Unter der Leitung von Bürgermeisterin Silvia Riedl-Weixlbraun absolvierte der Krisenstab eine intensive Übung, bei der ein Hochwasser durch Starkregen und Schneeschmelze simuliert wurde. Verschärft wurde die Übungsannahme noch durch eine fiktive Sturmwarnung. Ziel war es, die Abläufe zu festigen und die Zusammenarbeit aller Beteiligten weiter zu verbessern.

Stabsschulung NÖZSV

Nach einer kurzen Einführung in die Stabsarbeit ging es direkt in die Praxis. Der Krisenstab musste zahlreiche Aufgaben gleichzeitig bewältigen und Entscheidungen unter Zeitdruck treffen.

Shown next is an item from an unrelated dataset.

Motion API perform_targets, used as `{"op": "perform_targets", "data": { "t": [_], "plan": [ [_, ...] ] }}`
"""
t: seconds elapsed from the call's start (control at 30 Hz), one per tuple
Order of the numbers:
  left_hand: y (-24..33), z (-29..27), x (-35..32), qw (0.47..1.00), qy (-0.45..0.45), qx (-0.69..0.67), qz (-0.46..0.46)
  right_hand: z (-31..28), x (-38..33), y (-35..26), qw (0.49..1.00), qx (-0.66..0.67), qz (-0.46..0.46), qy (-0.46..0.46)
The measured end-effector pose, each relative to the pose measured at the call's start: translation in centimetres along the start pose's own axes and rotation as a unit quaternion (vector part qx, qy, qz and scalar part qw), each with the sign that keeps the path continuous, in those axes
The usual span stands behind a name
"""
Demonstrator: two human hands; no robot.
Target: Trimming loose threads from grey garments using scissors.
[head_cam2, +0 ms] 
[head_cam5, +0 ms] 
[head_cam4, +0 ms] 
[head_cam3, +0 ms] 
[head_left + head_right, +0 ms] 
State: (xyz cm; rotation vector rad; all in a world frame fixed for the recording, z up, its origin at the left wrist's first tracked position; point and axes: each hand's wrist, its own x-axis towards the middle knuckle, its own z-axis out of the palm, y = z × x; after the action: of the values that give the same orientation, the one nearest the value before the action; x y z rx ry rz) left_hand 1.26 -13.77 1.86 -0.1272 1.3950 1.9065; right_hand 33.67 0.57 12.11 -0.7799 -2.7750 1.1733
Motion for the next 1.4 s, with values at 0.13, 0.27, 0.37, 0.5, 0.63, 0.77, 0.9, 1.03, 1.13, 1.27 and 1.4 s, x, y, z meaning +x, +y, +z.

Im Rahmen der Übung standen unter anderem folgende Maßnahmen im Fokus:

  • Information der Bevölkerung über verschiedene Kanäle 
  • Koordination von Feuerwehr und weiteren Einsatzkräften 
  • Organisation von Sandsäcken und Schutzmaßnahmen 
  • Vorbereitung von Straßensperren und Umleitungen 
  • Sicherstellung der Versorgung auch bei möglichen Ausfällen 

Zusätzlich sorgten eingespielte Situationen – etwa Presseanfragen oder Anliegen aus der Bevölkerung – für eine besonders realistische Übungsumgebung.

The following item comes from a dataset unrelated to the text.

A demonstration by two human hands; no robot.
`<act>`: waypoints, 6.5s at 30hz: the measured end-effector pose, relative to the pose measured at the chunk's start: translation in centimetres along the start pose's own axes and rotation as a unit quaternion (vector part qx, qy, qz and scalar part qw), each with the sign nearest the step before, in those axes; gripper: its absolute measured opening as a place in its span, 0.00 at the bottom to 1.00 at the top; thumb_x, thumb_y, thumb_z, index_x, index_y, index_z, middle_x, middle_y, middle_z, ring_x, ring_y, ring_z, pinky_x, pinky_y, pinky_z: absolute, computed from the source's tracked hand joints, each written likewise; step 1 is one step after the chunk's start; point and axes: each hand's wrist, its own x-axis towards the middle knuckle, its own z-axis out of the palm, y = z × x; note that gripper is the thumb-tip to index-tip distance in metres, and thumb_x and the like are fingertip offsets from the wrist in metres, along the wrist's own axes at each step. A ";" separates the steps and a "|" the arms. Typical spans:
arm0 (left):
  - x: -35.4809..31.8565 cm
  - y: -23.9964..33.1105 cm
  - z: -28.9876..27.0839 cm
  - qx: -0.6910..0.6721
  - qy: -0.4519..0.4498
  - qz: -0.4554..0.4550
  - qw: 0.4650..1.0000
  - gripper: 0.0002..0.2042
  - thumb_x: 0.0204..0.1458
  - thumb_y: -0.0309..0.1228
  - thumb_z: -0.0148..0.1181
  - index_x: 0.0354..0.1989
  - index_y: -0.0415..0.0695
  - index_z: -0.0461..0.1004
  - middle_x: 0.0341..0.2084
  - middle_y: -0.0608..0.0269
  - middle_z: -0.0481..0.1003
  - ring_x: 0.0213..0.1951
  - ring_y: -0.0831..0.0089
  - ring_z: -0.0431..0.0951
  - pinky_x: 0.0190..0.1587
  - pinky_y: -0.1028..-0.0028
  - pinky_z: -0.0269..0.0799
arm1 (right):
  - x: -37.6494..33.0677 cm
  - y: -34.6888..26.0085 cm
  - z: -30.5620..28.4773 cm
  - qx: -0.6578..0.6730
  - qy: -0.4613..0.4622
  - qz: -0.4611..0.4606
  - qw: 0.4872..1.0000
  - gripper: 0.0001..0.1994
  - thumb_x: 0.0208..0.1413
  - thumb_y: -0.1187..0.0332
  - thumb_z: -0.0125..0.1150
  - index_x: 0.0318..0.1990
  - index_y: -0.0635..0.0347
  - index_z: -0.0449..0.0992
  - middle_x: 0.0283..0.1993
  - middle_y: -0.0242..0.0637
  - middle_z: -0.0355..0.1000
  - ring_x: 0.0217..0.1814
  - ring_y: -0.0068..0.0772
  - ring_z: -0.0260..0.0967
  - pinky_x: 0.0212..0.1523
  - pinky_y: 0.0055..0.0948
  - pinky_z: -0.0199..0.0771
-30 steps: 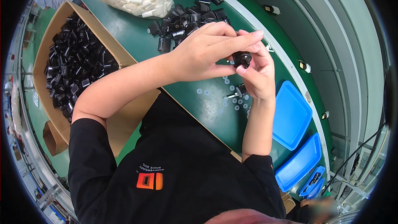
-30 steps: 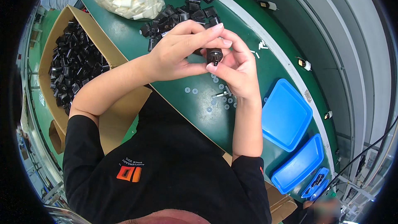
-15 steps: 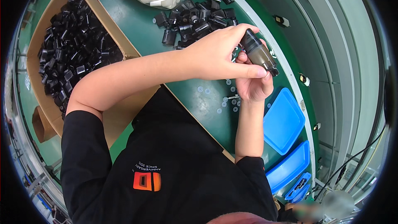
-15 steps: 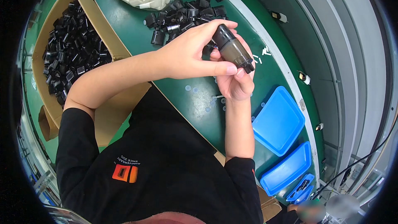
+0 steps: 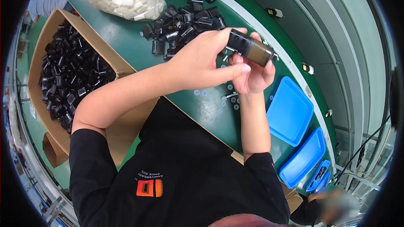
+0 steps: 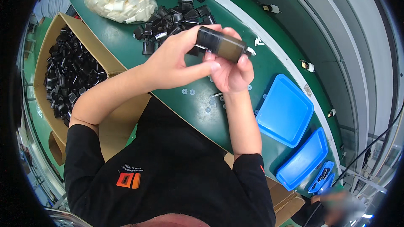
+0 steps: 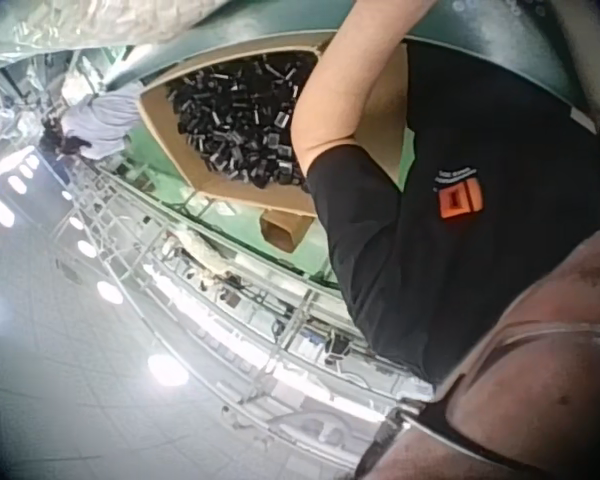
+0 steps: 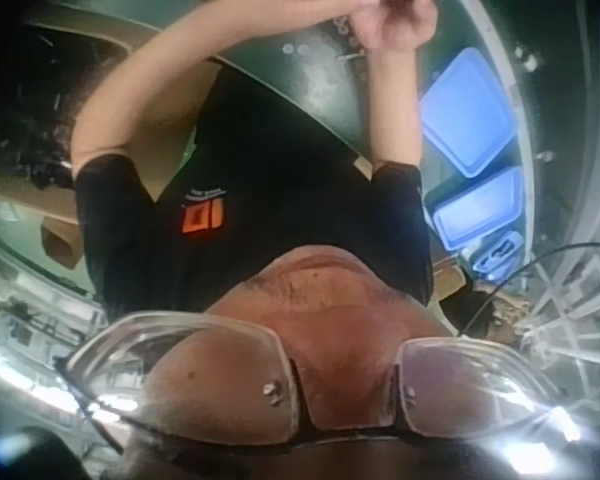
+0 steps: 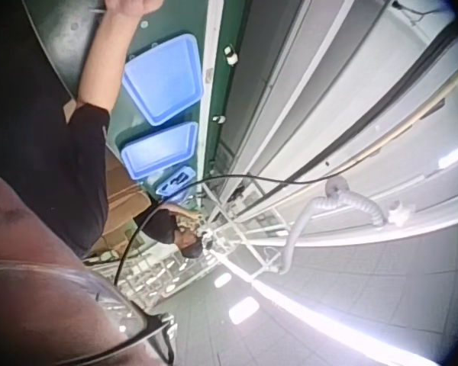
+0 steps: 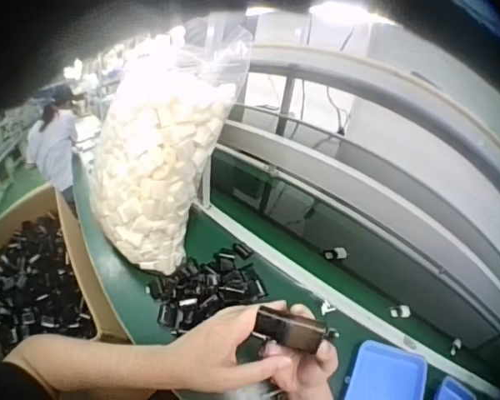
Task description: The recorder is assembling small black plastic housings by inserting internal components and securing them at a factory workbench.
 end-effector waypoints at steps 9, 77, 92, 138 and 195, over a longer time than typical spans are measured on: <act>0.3 -1.9 0.2 -0.175 0.138 -0.043 0.974 0.10 0.58 0.29 0.61 0.43 0.34 0.76 0.50 0.49 0.77 0.50 0.73 0.77 0.52 0.72 0.72 | 0.9 -1.7 1.1 -0.156 0.078 -0.017 0.985 0.26 0.56 0.63 0.53 0.58 0.70 0.65 0.55 0.59 0.70 0.38 0.48 0.78 0.42 0.41 0.82; -0.1 1.0 -0.6 -0.384 0.048 -0.089 0.918 0.13 0.59 0.24 0.60 0.51 0.33 0.72 0.44 0.57 0.78 0.47 0.74 0.78 0.52 0.73 0.75 | 0.1 -1.4 8.1 -0.760 0.010 -0.200 0.618 0.32 0.47 0.83 0.68 0.63 0.67 0.66 0.60 0.51 0.71 0.55 0.36 0.73 0.53 0.30 0.75; -2.1 0.4 -2.4 -0.421 0.090 -0.045 0.901 0.13 0.60 0.22 0.58 0.52 0.33 0.72 0.43 0.57 0.78 0.43 0.75 0.78 0.46 0.74 0.76 | 0.7 1.9 6.9 -0.343 0.123 -0.076 0.928 0.19 0.61 0.78 0.56 0.59 0.70 0.67 0.47 0.44 0.73 0.37 0.27 0.71 0.35 0.24 0.73; -12.8 0.4 -14.7 -0.225 0.205 -0.087 0.949 0.17 0.44 0.14 0.51 0.45 0.41 0.70 0.40 0.53 0.74 0.38 0.66 0.75 0.46 0.65 0.73 | 0.6 -1.7 6.6 -0.310 0.114 -0.174 0.928 0.17 0.57 0.81 0.57 0.55 0.67 0.69 0.49 0.51 0.73 0.41 0.41 0.78 0.40 0.29 0.80; -2.5 -2.5 -2.5 -0.071 0.039 -0.053 0.995 0.21 0.53 0.28 0.66 0.56 0.42 0.70 0.41 0.62 0.78 0.37 0.78 0.78 0.39 0.76 0.75 | 2.2 -1.8 4.2 -0.466 0.103 0.080 0.875 0.16 0.54 0.79 0.65 0.51 0.63 0.73 0.44 0.35 0.74 0.43 0.22 0.74 0.43 0.21 0.76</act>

Übungskoordinator Franz Zehetgruber vom Niederösterreichischen Zivilschutzverband (NÖZSV) war sehr zufrieden. „Ich war beeindruckt, wie schnell die Mitglieder des Krisenstabs auf unsere Aufgaben reagiert haben und wie gut die Kommunikation geklappt hat.“ Und auch Bürgermeisterin Silvia Riedl-Weixlbraun zieht eine klare Bilanz: „Eine gute Vorbereitung ist entscheidend. Mit solchen Übungen stellen wir sicher, dass wir im Ernstfall schnell und koordiniert reagieren können.“

Göpfritz an der Wild hat sich im Rahmen der Initiative „Krisensichere Gemeinde“ um die Zertifizierung beworben. Bei dieser Initiative vergeben das Land Niederösterreich und der NÖZSV bis zu 5 Sterne – je nachdem, wie gut eine Gemeinde im Krisen- und Katastrophenmanagement aufgestellt ist. Mit diesem erfolgreichen Planspiel sind unserer Gemeinde 3 Sterne jedenfalls sicher. Wenn wir es schaffen, bis Mitte Juni den Sonderkatastrophenschutzplan „Strom- und Infrastrukturausfall“ zu erstellen, können es sogar 4 Sterne werden.